Police work to guide students away from drugs

Editor’s Note: The recent overdose deaths of two Gillespie County males has added fire to the topic of how to fight drugs in school. The following is an interview with Lt. Linda Lively, the Fredericksburg Police Department (FPD) officer who oversees cases with juveniles, and Patrolman Chris Ayala, the officer assigned to the Fredericksburg High School (FHS) campus.


By Lisa Treiber-Walter —


Just a few weeks ago in his criminal justice classroom, Fredericksburg Police Department Patrolman Chris Ayala taught his students using examples from years spent enforcing the law in South Texas “where hell was just rampant,” he said.

“Unfortunately, now, I don’t have to revert back to my home areas. Now, I can say ‘It has happened here,’” he said.

Since the unrelated, accidental overdose deaths on April 20 by FHS student Sammy Herrera, 16, and on May 8 by 2010 Harper High School graduate Josh Harper, 20, Ayala’s frame of reference has gone local.

“These deaths were hard to grasp,” whereas previous losses of youths from driving while texting or reckless driving were hard to accept, but at least were more fathomable, Ayala said.

As a result, a grieving community is noticeably on edge and many of those shocked by recent events have spoken out, looking to find fault.

 “There’s no one person to blame here. You can’t blame the police. You can’t blame the school. You can’t blame the parents,” Ayala said, adding he takes exception to those who knock the work he and the school administrators have done the past 10 years to combat teen drug usage.

“There are a lot of schools who have resource officers. But, our guys are not resource officers. We have actual police officers assigned to the schools,” Lively explained, saying that Ayala covers high school, while a second patrolman is stationed at Fredericksburg Middle School.

 “What you will see is an undivision between the schools and police here,” Ayala said, adding that it takes both working in tandem to make any headway in the fight against drugs.

“On a weekly basis, we have kids walking in and telling me about everything from cigarettes to ‘Hey, they’re doing something else,’” Ayala said.

He protects his informants’ identities because, if they fear retaliation, he won’t have their assistance in the future, he said.
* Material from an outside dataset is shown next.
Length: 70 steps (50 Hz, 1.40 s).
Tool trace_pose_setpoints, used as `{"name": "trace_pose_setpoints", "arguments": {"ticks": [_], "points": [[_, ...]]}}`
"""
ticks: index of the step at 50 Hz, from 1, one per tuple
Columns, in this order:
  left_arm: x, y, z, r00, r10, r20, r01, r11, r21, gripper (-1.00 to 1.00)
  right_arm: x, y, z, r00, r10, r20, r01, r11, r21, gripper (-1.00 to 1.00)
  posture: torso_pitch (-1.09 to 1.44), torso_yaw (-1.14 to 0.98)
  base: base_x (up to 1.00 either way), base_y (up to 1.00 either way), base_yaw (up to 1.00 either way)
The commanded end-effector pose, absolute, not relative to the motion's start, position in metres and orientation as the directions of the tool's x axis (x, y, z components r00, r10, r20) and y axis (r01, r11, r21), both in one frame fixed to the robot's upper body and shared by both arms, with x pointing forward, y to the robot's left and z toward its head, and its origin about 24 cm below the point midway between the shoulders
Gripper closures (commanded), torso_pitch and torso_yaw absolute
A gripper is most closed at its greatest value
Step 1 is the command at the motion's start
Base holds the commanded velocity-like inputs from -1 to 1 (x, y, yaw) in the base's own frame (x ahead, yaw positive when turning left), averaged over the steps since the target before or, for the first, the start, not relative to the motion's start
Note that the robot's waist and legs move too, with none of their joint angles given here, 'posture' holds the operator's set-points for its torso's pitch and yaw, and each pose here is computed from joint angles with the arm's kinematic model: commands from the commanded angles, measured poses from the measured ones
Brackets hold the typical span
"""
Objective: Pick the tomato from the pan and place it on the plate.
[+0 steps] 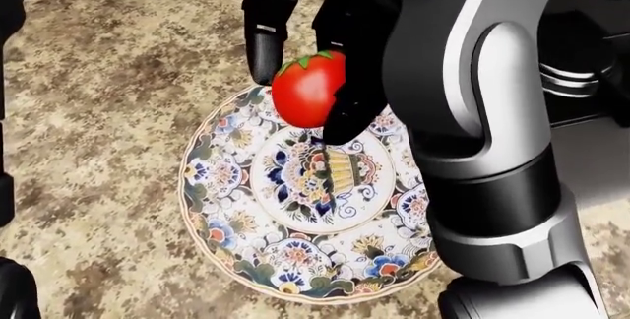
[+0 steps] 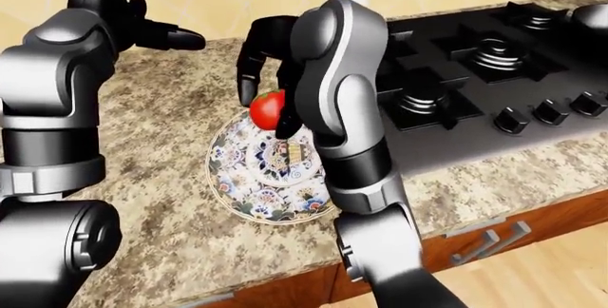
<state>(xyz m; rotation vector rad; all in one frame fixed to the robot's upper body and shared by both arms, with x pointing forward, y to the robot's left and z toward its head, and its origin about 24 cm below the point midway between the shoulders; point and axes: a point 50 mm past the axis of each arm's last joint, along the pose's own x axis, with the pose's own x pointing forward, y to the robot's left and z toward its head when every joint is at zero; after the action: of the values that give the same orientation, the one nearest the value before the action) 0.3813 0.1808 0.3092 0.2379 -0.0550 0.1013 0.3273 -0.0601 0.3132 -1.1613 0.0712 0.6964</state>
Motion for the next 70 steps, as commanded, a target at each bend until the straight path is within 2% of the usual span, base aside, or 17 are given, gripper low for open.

If the tips he receives are sincere, he takes that information to the appropriate school administrator, who then directs him on how to proceed.

“I have to work on probable cause. School staff get to work on suspicion,” he said, explaining that administrators have much more flexibility in their approach.

If administrators direct Ayala to search a student, then he will have that person discreetly removed from class and searched or questioned. Ayala doesn’t search female students, but follows procedures to tell if they are “holding” illegal substances.